The debaters’ 17 errors fell into six categories:
1. Singular verbs used in place of plural verbs (There’s things in place; There’s some states; These issues that we are talking about is what we are obsessed with; There’s bad apples everywhere; These and millions of other data points is; There is many forms of school choice; There’s only five countries).
2. Failure to use that in reference to things and who in reference to people (There are also public schools who [should be that]; I may be one of the ones that [who]; There was a whole bunch of people ... that [who]; thousands [of people] that [who]).
3. Dangling modifiers, or introductory modifying phrases that fail to connect to the first words in the main clause (Having actually worked with real superintendents …, these are people [should be I]; Having actually lived with people who are concerned about their future, charter schools [I]).

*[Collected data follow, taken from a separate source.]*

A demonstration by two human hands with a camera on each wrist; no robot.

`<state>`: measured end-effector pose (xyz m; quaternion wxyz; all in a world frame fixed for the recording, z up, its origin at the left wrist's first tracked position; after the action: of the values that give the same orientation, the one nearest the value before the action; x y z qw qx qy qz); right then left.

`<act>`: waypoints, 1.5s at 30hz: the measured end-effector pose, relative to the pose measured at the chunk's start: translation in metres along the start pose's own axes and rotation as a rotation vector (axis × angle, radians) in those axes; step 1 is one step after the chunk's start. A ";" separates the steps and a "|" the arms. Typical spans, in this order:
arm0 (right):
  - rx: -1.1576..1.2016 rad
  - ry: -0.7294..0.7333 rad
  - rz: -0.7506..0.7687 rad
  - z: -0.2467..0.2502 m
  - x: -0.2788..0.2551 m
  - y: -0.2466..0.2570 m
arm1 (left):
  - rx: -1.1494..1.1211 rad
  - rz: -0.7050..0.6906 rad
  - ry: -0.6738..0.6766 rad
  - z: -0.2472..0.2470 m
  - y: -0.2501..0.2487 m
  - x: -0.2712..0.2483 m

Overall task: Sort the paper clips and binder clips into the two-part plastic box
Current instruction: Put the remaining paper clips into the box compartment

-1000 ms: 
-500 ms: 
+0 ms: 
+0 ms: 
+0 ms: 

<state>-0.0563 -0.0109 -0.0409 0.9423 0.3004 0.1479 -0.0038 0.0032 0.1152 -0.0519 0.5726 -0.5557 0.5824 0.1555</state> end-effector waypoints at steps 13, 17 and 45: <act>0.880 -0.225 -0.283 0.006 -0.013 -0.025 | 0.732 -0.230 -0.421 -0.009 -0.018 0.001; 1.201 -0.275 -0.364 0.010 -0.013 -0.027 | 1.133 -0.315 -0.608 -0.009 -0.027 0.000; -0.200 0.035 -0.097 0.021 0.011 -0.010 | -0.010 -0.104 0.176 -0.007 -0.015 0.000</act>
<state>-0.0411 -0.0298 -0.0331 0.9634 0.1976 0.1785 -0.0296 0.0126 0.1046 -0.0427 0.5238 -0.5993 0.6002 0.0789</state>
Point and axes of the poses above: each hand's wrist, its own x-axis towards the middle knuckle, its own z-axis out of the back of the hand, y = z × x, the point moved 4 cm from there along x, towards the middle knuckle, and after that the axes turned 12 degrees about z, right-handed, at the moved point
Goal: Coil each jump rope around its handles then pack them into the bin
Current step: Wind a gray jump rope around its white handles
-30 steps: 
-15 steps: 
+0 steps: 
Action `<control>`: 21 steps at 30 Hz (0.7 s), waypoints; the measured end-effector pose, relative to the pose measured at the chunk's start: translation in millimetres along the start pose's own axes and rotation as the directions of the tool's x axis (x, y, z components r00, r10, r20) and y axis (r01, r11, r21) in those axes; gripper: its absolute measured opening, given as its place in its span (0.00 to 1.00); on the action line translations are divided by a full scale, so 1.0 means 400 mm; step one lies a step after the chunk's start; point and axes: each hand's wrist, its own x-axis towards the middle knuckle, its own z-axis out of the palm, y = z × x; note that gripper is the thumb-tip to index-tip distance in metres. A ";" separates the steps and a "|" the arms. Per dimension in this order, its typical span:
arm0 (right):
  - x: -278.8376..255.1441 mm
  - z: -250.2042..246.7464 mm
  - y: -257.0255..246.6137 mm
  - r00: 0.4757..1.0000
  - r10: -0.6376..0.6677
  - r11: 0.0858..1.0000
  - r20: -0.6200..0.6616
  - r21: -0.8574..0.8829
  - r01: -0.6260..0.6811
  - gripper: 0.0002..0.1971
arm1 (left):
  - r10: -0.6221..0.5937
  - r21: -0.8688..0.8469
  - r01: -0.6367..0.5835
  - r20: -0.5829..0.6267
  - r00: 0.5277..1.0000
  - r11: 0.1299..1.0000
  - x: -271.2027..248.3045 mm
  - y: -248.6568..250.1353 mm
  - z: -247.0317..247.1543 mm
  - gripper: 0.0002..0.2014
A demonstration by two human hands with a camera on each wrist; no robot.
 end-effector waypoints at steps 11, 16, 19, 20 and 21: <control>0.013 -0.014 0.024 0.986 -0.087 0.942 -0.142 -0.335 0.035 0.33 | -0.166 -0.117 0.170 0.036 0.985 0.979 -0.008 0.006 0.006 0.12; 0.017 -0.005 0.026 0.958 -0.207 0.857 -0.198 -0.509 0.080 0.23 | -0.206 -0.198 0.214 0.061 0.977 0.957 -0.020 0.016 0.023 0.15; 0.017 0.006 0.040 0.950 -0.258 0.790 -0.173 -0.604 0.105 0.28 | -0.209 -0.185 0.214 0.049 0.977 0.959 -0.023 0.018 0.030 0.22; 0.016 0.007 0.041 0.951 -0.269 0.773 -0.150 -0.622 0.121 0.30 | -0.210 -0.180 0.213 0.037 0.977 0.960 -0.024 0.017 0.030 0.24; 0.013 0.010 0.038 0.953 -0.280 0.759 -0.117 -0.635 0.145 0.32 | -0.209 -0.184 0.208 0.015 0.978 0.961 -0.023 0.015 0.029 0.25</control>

4. Past tense used in place of the past participle (The systematic research has showed [shown]; I first became involved in charter schools … soon after they were first began [begun]).
5. Incorrect pronoun reference (When we talk about charter schools, we forget the fact that it was [they were] created and pushed by teachers).
6. Incorrect pronoun case (Across the country people like myself [me]).
In his message to me, Jim reflected on his career: “I was honored to be privy to students’ struggles as they moved from conversational street English to structured and clear professional-grade language.”
Thank you, Jim and Cindy, for your commitment to precise use of language.